Information supplied:
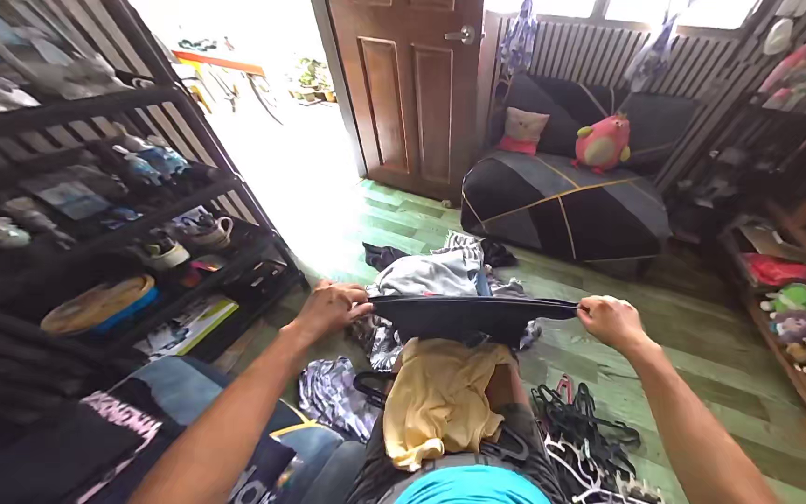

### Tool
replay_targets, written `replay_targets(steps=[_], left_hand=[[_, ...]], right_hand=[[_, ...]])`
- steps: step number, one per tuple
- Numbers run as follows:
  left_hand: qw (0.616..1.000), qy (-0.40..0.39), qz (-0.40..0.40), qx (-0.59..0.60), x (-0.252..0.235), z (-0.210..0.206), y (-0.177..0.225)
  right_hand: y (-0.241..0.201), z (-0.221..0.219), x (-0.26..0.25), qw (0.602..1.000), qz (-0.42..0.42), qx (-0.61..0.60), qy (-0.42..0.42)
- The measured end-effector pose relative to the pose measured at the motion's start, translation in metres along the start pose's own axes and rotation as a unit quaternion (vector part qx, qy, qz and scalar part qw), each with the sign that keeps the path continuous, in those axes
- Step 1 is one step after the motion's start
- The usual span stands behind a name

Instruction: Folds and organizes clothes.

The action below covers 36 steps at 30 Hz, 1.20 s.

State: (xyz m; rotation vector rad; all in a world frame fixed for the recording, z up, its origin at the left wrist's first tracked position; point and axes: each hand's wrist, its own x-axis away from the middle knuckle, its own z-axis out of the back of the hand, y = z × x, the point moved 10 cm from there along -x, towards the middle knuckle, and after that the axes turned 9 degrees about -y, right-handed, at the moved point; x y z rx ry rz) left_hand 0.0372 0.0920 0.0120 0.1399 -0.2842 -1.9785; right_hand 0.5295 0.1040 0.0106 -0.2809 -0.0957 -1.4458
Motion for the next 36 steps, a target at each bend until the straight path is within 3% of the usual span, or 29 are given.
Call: replay_targets(steps=[2,6,9,12,14,17,19,21,26,28,32,34,36], left_hand=[[0.987,0.103,-0.045,0.115,0.010,0.031,0.009],[0.932,0.191,-0.108,0.290,0.048,0.078,0.035],[0.878,0.206,-0.196,0.385,0.082,0.112,0.057],[0.805,0.164,-0.268,0.502,0.100,0.130,0.081],[0.729,0.113,-0.220,0.639,0.092,0.115,0.087],[0.605,0.066,-0.016,0.793,0.066,0.053,0.092],[0.570,0.071,0.098,0.813,0.057,0.015,0.102],[0.580,0.075,0.110,0.803,0.051,0.000,0.127],[0.687,-0.007,-0.008,0.726,0.033,0.000,0.218],[0.685,-0.012,-0.047,0.727,0.025,0.007,0.233],[0.670,0.003,-0.170,0.722,0.021,0.038,0.235],[0.726,0.088,-0.238,0.639,0.028,0.057,0.236],[0.795,0.231,-0.295,0.477,0.041,0.069,0.240]], right_hand=[[-0.008,0.027,0.012,0.988,0.082,-0.109,0.077],[-0.010,0.064,0.056,0.910,0.195,-0.334,0.151],[-0.010,0.083,0.090,0.784,0.312,-0.518,0.141],[-0.027,0.098,0.119,0.671,0.438,-0.591,0.088],[-0.028,0.093,0.113,0.641,0.384,-0.657,0.097],[-0.017,0.053,0.073,0.651,0.119,-0.737,0.133],[-0.028,0.036,0.058,0.641,0.034,-0.755,0.132],[-0.063,0.039,0.063,0.649,0.067,-0.746,0.130],[-0.195,0.062,0.107,0.777,0.337,-0.523,0.100],[-0.219,0.069,0.123,0.805,0.379,-0.437,0.132],[-0.222,0.083,0.132,0.834,0.394,-0.350,0.164],[-0.222,0.090,0.130,0.824,0.417,-0.354,0.148],[-0.220,0.100,0.128,0.811,0.429,-0.375,0.135]])
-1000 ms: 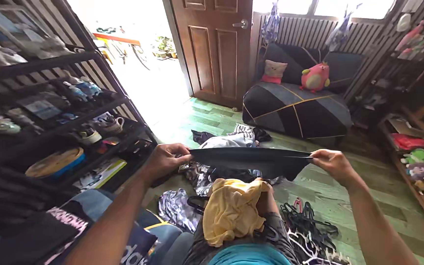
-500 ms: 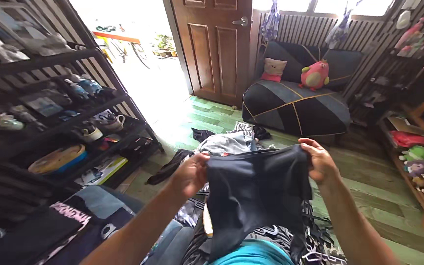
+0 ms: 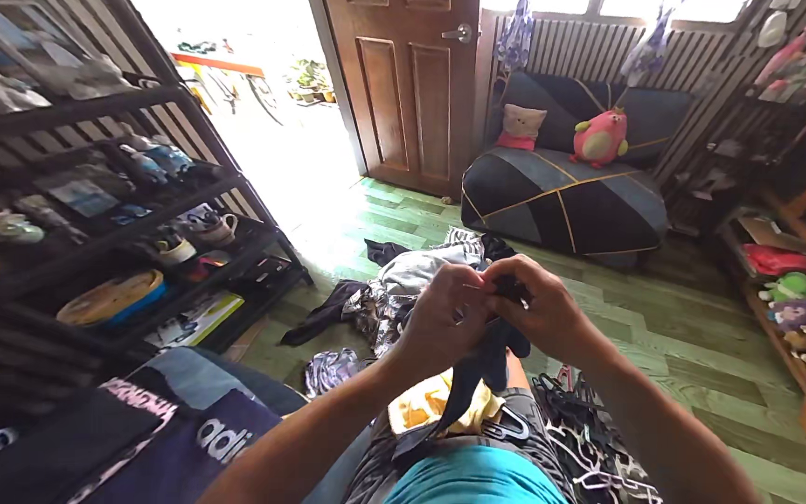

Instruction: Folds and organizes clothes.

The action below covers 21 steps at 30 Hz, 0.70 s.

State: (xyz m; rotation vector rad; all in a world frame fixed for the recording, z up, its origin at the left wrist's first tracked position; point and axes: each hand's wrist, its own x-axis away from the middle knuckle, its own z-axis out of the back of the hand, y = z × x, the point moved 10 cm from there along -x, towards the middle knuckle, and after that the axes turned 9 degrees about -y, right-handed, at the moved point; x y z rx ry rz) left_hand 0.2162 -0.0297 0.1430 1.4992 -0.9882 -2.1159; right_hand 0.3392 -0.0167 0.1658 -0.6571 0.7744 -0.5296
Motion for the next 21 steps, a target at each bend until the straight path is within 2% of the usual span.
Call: replay_targets(steps=[1,3,5,7,8,10,12,14,16,18,21], left_hand=[[0.996,0.017,-0.048,-0.077,0.001,0.001,0.004],[0.979,0.015,-0.089,-0.185,-0.004,0.002,0.004],[0.964,-0.065,-0.065,-0.248,-0.016,-0.002,-0.005],[0.952,-0.184,-0.002,-0.245,-0.030,-0.011,-0.019],[0.943,-0.234,0.024,-0.236,-0.036,-0.013,-0.024],[0.929,-0.279,0.021,-0.241,-0.052,-0.006,-0.021],[0.939,-0.276,0.017,-0.205,-0.068,0.010,-0.008],[0.960,-0.257,0.048,-0.099,-0.082,0.029,-0.003],[0.966,-0.240,0.095,-0.029,-0.095,0.038,-0.013],[0.967,-0.209,0.114,-0.090,-0.106,0.042,-0.028],[0.967,-0.161,0.054,-0.192,-0.117,0.041,-0.027]], right_hand=[[-0.001,0.006,-0.002,1.000,-0.002,-0.016,0.001],[-0.006,0.018,-0.003,0.998,-0.004,-0.055,-0.016],[-0.016,0.029,-0.002,0.993,0.019,-0.103,-0.054],[-0.029,0.044,0.002,0.987,0.050,-0.142,-0.059],[-0.034,0.055,0.005,0.986,0.057,-0.153,-0.043],[-0.037,0.083,0.014,0.984,0.056,-0.167,0.012],[-0.029,0.112,0.025,0.985,0.038,-0.149,0.083],[-0.013,0.133,0.035,0.982,0.012,-0.125,0.143],[0.010,0.145,0.041,0.980,-0.022,-0.091,0.176],[0.037,0.151,0.043,0.978,-0.066,-0.060,0.190],[0.057,0.158,0.044,0.974,-0.090,-0.037,0.204]])
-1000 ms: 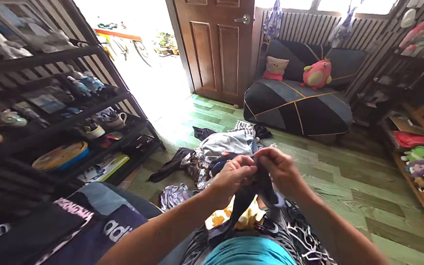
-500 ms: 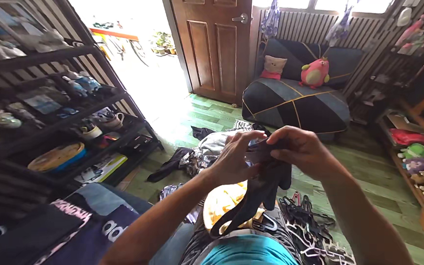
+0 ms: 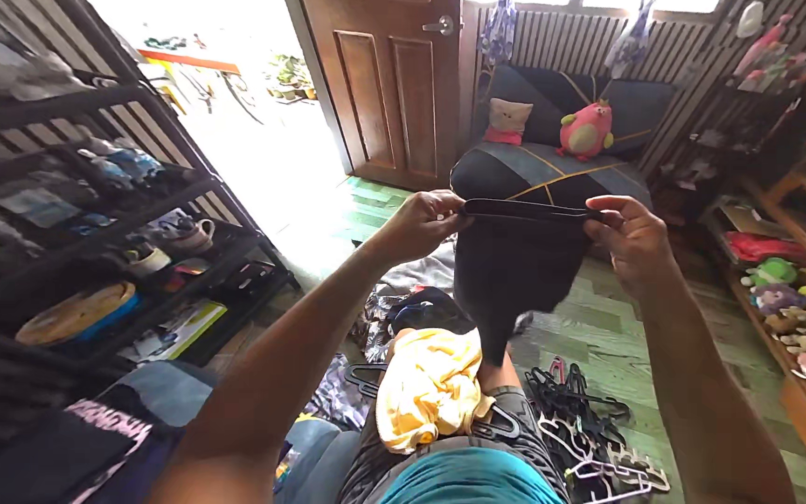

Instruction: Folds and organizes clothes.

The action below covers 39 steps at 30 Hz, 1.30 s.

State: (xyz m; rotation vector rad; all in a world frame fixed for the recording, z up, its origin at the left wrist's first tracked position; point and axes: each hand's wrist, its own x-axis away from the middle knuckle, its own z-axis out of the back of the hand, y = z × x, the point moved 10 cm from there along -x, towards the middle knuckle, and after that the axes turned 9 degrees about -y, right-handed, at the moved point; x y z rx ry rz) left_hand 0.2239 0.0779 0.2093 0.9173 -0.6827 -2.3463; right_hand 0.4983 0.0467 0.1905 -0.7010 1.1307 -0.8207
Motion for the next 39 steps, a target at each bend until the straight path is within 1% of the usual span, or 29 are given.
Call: replay_targets(steps=[3,4,6,7,10,13,15,16,17,18,19,20,21,22,23,24,25,26,28,29,30,31,32,33,34,36,38,39], left_hand=[[0.996,0.048,-0.045,-0.061,0.012,-0.005,0.022],[0.994,0.051,-0.054,-0.076,0.021,-0.010,0.029],[0.993,0.032,-0.075,-0.091,0.045,-0.029,0.034],[0.993,0.013,-0.081,-0.090,0.063,-0.043,0.034],[0.990,-0.086,-0.099,-0.054,0.127,-0.104,0.037],[0.981,-0.174,-0.088,-0.014,0.185,-0.165,0.037],[0.971,-0.225,-0.063,0.053,0.205,-0.194,0.024],[0.964,-0.241,-0.050,0.101,0.206,-0.200,0.018],[0.956,-0.247,-0.035,0.154,0.200,-0.202,0.011],[0.947,-0.239,-0.015,0.213,0.189,-0.202,0.002],[0.936,-0.211,0.022,0.282,0.175,-0.200,-0.013],[0.918,-0.157,0.078,0.356,0.161,-0.199,-0.033],[0.890,-0.092,0.159,0.418,0.151,-0.200,-0.057],[0.855,-0.052,0.241,0.457,0.147,-0.208,-0.080],[0.822,-0.048,0.314,0.472,0.150,-0.222,-0.099],[0.799,-0.066,0.368,0.471,0.156,-0.240,-0.115],[0.784,-0.083,0.402,0.465,0.164,-0.257,-0.133],[0.783,-0.078,0.418,0.454,0.172,-0.268,-0.151],[0.797,-0.074,0.418,0.430,0.179,-0.273,-0.166],[0.808,-0.075,0.420,0.406,0.180,-0.271,-0.168],[0.824,-0.089,0.420,0.371,0.181,-0.268,-0.167],[0.839,-0.108,0.416,0.333,0.180,-0.267,-0.166],[0.853,-0.128,0.407,0.301,0.180,-0.265,-0.164],[0.861,-0.144,0.398,0.282,0.180,-0.263,-0.162],[0.865,-0.153,0.390,0.277,0.177,-0.260,-0.158],[0.861,-0.140,0.375,0.315,0.164,-0.250,-0.146],[0.854,-0.072,0.343,0.385,0.141,-0.232,-0.135],[0.856,-0.024,0.330,0.398,0.132,-0.221,-0.135]], right_hand=[[0.003,0.000,0.011,1.000,0.005,0.012,-0.008],[0.006,-0.002,0.019,1.000,0.007,0.019,-0.021],[0.019,-0.009,0.045,0.998,0.008,0.028,-0.061],[0.027,-0.017,0.063,0.996,0.008,0.022,-0.091],[0.042,-0.052,0.134,0.980,-0.011,-0.002,-0.196],[0.060,-0.093,0.205,0.941,-0.079,-0.071,-0.321],[0.077,-0.113,0.234,0.903,-0.142,-0.107,-0.391],[0.085,-0.118,0.238,0.887,-0.163,-0.121,-0.415],[0.092,-0.120,0.236,0.879,-0.170,-0.144,-0.420],[0.099,-0.117,0.227,0.886,-0.168,-0.177,-0.395],[0.109,-0.109,0.213,0.901,-0.165,-0.223,-0.334],[0.123,-0.100,0.197,0.914,-0.169,-0.282,-0.240],[0.144,-0.092,0.186,0.913,-0.186,-0.337,-0.134],[0.170,-0.092,0.183,0.897,-0.223,-0.378,-0.052],[0.196,-0.099,0.188,0.872,-0.277,-0.404,-0.012],[0.217,-0.109,0.199,0.851,-0.337,-0.403,0.013],[0.235,-0.121,0.214,0.835,-0.400,-0.378,0.026],[0.250,-0.131,0.229,0.818,-0.451,-0.355,0.041],[0.267,-0.141,0.250,0.797,-0.503,-0.324,0.082],[0.271,-0.137,0.255,0.801,-0.514,-0.291,0.098],[0.272,-0.126,0.254,0.823,-0.512,-0.226,0.098],[0.267,-0.112,0.247,0.860,-0.490,-0.122,0.079],[0.256,-0.099,0.234,0.895,-0.443,0.008,0.052],[0.238,-0.094,0.219,0.916,-0.383,0.118,0.024],[0.220,-0.098,0.204,0.926,-0.322,0.196,-0.011],[0.194,-0.132,0.183,0.927,-0.238,0.262,-0.124],[0.192,-0.174,0.177,0.899,-0.229,0.273,-0.255],[0.199,-0.184,0.175,0.886,-0.249,0.265,-0.289]])
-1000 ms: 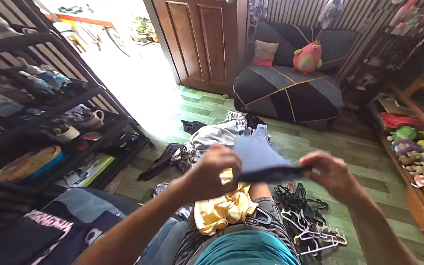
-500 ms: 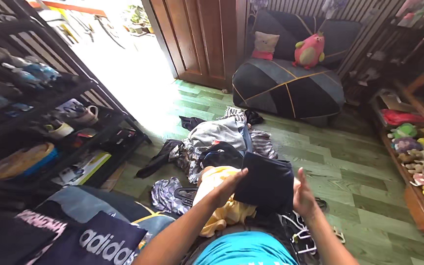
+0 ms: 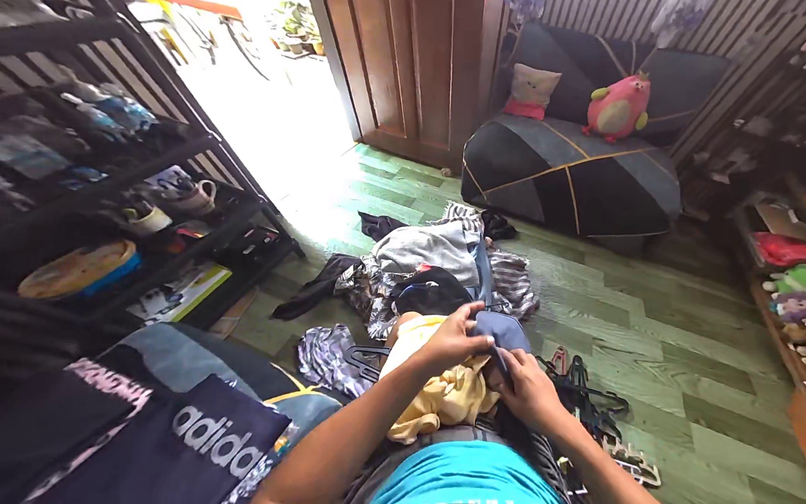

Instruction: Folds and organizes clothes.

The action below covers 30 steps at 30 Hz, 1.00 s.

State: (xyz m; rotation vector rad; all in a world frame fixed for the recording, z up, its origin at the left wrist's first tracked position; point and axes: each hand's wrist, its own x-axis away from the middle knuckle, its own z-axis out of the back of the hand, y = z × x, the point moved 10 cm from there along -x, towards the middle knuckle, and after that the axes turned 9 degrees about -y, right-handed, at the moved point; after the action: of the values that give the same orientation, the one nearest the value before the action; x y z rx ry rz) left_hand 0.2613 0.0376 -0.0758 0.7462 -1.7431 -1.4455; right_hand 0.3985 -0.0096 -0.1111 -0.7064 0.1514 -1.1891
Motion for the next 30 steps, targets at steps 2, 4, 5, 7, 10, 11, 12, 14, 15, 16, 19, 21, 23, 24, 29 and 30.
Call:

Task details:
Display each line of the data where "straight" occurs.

Task solution:
Motion for the next 36 steps, a target at each bend until the straight path is within 3% of the usual span, or 29 are given.
Motion for the next 21 steps, a target at each bend until the straight path is within 2% of the usual span.
Motion for the next 39 steps, a target at each bend until the straight path is within 1% of the usual span, or 29 are given.

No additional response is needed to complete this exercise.